══ Dataset extract

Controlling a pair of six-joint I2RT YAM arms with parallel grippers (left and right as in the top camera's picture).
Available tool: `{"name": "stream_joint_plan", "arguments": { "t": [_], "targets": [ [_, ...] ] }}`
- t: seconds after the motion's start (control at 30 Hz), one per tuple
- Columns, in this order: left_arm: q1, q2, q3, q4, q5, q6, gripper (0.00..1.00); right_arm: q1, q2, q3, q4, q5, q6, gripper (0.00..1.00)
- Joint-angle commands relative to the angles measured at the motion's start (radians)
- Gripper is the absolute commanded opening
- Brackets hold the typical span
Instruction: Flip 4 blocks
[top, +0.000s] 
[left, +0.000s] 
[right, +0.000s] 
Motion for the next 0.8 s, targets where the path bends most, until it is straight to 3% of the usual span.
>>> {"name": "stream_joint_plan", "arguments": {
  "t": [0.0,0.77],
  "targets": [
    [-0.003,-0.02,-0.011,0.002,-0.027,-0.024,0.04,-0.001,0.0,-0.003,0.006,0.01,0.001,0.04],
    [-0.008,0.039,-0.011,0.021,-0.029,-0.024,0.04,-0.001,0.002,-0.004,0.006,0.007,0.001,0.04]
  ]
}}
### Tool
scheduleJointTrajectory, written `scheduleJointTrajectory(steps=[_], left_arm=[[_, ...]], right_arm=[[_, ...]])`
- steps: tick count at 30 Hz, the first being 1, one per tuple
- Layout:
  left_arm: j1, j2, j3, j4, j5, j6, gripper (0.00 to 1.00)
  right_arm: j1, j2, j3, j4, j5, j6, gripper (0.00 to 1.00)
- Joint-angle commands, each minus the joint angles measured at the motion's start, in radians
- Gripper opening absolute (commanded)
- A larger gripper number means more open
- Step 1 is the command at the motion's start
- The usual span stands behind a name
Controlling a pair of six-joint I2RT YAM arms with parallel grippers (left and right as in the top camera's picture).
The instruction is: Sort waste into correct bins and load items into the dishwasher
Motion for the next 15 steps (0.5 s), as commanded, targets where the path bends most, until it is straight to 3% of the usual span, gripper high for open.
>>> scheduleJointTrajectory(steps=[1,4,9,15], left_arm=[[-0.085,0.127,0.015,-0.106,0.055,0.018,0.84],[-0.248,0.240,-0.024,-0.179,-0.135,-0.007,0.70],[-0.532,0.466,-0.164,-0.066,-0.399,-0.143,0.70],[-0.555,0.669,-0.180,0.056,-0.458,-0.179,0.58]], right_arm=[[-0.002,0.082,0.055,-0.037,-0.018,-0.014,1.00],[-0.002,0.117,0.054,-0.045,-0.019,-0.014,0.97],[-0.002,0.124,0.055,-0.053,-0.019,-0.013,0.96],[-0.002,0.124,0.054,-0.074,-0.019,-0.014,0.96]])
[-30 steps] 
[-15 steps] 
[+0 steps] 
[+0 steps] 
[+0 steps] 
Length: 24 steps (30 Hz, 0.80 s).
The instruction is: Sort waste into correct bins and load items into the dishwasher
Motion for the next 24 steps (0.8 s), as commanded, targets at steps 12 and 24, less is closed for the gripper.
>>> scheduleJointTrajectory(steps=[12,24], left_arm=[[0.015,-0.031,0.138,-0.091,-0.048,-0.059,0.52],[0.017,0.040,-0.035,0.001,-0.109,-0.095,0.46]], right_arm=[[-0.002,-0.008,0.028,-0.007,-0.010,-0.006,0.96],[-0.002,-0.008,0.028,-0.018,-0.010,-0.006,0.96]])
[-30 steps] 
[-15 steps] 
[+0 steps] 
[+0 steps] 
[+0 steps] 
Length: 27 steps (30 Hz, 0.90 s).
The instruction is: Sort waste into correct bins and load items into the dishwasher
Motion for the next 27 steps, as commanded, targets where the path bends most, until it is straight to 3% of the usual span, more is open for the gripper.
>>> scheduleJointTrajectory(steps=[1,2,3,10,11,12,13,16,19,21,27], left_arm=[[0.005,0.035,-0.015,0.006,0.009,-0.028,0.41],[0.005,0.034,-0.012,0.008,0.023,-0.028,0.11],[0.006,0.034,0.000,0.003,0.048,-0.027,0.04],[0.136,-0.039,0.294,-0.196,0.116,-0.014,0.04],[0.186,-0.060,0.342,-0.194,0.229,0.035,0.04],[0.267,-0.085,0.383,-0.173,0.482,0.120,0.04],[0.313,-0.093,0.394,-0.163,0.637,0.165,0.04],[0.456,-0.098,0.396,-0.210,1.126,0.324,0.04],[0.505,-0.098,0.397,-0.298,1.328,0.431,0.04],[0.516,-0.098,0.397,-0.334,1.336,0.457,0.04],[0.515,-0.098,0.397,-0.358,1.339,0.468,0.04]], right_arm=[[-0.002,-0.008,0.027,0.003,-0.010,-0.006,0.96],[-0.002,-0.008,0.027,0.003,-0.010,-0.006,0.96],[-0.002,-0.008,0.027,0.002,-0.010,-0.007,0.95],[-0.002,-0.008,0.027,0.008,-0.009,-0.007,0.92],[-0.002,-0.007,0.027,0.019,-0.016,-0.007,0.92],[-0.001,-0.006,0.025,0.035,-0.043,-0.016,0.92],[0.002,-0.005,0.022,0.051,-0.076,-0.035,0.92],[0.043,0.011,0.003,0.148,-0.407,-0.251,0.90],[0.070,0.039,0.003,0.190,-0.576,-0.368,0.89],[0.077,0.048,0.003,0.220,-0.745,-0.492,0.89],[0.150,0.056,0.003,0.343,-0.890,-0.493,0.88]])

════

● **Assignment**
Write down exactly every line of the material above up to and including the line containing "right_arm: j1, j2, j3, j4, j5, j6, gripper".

● **Response box**
Controlling a pair of six-joint I2RT YAM arms with parallel grippers (left and right as in the top camera's picture).
Available tool: `{"name": "stream_joint_plan", "arguments": { "t": [_], "targets": [ [_, ...] ] }}`
- t: seconds after the motion's start (control at 30 Hz), one per tuple
- Columns, in this order: left_arm: q1, q2, q3, q4, q5, q6, gripper (0.00..1.00); right_arm: q1, q2, q3, q4, q5, q6, gripper (0.00..1.00)
- Joint-angle commands relative to the angles measured at the motion's start (radians)
- Gripper is the absolute commanded opening
- Brackets hold the typical span
Instruction: Flip 4 blocks
[top, +0.000s] 
[left, +0.000s] 
[right, +0.000s] 
Motion for the next 0.8 s, targets where the path bends most, until it is straight to 3% of the usual span.
>>> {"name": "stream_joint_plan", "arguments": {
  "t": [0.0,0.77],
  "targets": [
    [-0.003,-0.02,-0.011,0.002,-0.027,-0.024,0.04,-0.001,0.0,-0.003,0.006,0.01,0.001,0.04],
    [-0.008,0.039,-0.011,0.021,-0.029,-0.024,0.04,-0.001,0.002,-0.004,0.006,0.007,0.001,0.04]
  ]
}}
### Tool
scheduleJointTrajectory, written `scheduleJointTrajectory(steps=[_], left_arm=[[_, ...]], right_arm=[[_, ...]])`
- steps: tick count at 30 Hz, the first being 1, one per tuple
- Layout:
  left_arm: j1, j2, j3, j4, j5, j6, gripper (0.00 to 1.00)
  right_arm: j1, j2, j3, j4, j5, j6, gripper (0.00 to 1.00)

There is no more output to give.